Repeat every line below exactly as it reads.

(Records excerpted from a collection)
-- Opening Marker --
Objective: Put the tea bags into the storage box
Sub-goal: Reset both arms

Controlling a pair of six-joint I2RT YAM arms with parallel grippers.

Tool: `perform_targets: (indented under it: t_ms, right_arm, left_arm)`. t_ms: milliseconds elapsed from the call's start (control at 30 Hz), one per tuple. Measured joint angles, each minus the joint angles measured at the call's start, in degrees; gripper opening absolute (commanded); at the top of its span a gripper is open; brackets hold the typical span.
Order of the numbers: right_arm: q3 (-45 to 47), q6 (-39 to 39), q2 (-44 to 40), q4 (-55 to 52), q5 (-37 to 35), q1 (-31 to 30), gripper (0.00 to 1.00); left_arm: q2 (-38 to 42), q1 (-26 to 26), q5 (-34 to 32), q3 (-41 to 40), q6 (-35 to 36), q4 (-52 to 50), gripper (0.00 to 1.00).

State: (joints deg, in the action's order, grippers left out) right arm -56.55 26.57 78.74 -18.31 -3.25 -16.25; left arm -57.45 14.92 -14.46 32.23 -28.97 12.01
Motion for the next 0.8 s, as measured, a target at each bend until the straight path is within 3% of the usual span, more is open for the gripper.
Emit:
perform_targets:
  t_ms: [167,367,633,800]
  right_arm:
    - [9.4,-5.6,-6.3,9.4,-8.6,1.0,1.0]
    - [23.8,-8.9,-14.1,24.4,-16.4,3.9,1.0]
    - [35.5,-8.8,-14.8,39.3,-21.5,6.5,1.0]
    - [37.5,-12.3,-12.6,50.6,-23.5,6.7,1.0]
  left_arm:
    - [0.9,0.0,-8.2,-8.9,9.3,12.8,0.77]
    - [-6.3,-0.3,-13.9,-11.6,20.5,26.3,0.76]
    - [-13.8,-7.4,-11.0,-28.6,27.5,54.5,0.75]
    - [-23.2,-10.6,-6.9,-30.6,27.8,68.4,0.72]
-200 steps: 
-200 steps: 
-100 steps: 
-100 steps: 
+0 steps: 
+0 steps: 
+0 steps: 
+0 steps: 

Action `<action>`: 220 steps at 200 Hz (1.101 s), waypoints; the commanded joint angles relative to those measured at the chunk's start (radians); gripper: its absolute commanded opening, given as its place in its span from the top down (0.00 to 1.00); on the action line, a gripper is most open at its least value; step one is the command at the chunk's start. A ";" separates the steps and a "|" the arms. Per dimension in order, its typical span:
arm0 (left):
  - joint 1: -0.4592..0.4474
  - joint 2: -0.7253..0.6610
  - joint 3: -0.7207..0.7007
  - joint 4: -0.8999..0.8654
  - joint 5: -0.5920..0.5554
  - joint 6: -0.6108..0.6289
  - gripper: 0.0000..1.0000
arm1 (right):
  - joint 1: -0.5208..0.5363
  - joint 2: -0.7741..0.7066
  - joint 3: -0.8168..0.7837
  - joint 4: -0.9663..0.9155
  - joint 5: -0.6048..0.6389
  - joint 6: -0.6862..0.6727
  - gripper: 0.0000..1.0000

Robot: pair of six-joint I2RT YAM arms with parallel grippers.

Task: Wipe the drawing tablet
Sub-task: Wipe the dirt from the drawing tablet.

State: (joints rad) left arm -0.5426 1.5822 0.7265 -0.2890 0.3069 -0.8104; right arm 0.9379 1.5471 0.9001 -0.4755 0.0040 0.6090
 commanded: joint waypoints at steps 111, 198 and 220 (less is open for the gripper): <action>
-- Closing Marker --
_Final answer_.
Objective: Put the tea bags into the storage box
Sub-goal: Reset both arms

Controlling a pair of six-joint I2RT YAM arms with parallel grippers.

Tool: `perform_targets: (indented under it: t_ms, right_arm, left_arm)`. t_ms: milliseconds elapsed from the call's start (control at 30 Hz), one per tuple. Measured joint angles, each minus the joint angles measured at the call's start, in degrees; gripper opening absolute (commanded); at the top of its span a gripper is open; brackets hold the typical span.
Order of the numbers: right_arm: q3 (-45 to 47), q6 (-39 to 39), q2 (-44 to 40), q4 (-55 to 52), q5 (-37 to 35), q1 (-31 to 30), gripper (0.00 to 1.00); left_arm: q2 (-38 to 42), q1 (-26 to 26), q5 (-34 to 32), q3 (-41 to 40), q6 (-35 to 36), q4 (-52 to 50), gripper (0.00 to 1.00).

State: (joints deg, in the action's order, grippers left out) right arm -56.55 26.57 78.74 -18.31 -3.25 -16.25; left arm -57.45 14.92 -14.46 32.23 -28.97 12.01
Motion for the next 0.8 s, as measured, a target at each bend until the straight path is within 3% of the usual span, more is open for the gripper.
Emit:
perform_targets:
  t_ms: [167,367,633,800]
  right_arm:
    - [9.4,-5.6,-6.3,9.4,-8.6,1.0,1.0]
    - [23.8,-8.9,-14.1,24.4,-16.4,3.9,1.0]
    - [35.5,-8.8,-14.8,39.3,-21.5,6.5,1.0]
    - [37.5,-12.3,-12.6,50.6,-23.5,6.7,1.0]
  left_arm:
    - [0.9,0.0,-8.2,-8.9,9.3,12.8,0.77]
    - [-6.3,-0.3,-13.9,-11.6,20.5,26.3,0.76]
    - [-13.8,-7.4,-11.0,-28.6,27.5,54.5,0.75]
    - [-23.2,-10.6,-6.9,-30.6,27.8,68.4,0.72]
-200 steps: 
-200 steps: 
-100 steps: 
-100 steps: 
+0 steps: 
+0 steps: 
+0 steps: 
+0 steps: 

Action `<action>`: 220 steps at 200 Hz (1.101 s), waypoints; the commanded joint angles relative to those measured at the chunk's start (radians); gripper: its absolute commanded opening, given as its place in its span from the top down (0.00 to 1.00); on the action line, a gripper is most open at its least value; step one is the command at the chunk's start. A ";" separates the steps and a "|" the arms. Per dimension in order, its typical span:
arm0 (left):
  - joint 1: -0.4592..0.4474
  - joint 2: -0.7253..0.6610
  - joint 3: -0.7207..0.7007
  - joint 4: -0.8999..0.8654
  - joint 5: -0.5920..0.5554
  - joint 6: -0.6108..0.6289
  - gripper: 0.0000..1.0000
arm1 (right):
  - joint 1: -0.5208..0.5363
  - joint 2: -0.7741..0.7066
  - joint 3: -0.8168..0.7837
  - joint 4: -0.9663..0.9155
  - joint 5: -0.6048..0.6389
  - joint 6: -0.6862..0.6727
  - gripper: 0.0000..1.0000

Robot: pair of six-joint I2RT YAM arms with parallel grippers.

Task: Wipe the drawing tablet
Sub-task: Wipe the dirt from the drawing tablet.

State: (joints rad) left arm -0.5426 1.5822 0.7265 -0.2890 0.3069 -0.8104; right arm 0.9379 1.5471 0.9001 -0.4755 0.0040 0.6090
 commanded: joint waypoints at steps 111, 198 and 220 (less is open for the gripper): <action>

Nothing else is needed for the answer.